EPISODE 3 – SUNDAY SEPTEMBER 15
The 1920s were a golden age for world cinema. The programme visits Paris, Berlin, Moscow, Shanghai and Tokyo to explore the places where movie makers were pushing the boundaries of the medium. German expressionism, Soviet montage and French impressionism and surrealism were passionate new film movements, but less well known are the glories of Chinese and Japanese films and the moving story of one of the great, now largely forgotten, movie stars, Ruan Lingyu.
EPISODE 4 – SUNDAY SEPTEMBER 22
The arrival of sound in the 1930s changed everything for cinema. This episode revisits the birth of new types of film: screwball comedies, gangster pictures, horror films, westerns and musicals, and discovers the master of most of them, Howard Hawks. Far away from Hollywood, in England Alfred Hitchcock hits his stride, and French directors become masters of mood. And the programme reveals what three of the great films of 1939 - The Wizard of Oz, Gone with the Wind and Ninotchka - have in common.

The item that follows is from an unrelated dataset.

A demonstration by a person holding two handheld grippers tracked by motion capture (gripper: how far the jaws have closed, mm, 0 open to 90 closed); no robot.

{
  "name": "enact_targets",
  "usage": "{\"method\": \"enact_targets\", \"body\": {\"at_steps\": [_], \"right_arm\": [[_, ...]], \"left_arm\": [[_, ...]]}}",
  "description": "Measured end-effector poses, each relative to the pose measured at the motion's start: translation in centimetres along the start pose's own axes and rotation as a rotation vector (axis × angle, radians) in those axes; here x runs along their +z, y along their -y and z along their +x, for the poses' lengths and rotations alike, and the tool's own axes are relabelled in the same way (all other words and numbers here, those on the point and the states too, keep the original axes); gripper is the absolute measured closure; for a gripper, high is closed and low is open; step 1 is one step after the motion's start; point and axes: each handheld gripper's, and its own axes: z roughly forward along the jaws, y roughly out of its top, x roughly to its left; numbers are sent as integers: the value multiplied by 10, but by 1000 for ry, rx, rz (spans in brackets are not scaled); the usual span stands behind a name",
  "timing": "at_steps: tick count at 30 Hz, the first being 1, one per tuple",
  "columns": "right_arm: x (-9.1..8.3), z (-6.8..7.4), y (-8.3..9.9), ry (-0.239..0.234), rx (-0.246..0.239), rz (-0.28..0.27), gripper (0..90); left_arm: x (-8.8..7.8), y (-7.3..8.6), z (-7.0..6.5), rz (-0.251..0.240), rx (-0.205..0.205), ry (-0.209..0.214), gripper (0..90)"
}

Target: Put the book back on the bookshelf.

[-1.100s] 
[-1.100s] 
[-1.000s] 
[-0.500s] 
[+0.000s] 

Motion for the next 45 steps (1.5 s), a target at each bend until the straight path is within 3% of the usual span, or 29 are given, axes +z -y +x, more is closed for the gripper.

EPISODE 5 – SUNDAY SEPTEMBER 29
This episode reveals how the trauma of war made cinema more daring. The story starts in Italy, and moves to Hollywood, from Orson Welles to the darkening of American film and the drama of the McCarthy era. Screenwriters Paul Schrader and Robert Towne discuss the era, while Stanley Donen, who directed Singin' in the Rain, talks exclusively about his career. The programme also reveals how British films such as The Third Man best sum up these extraordinary years.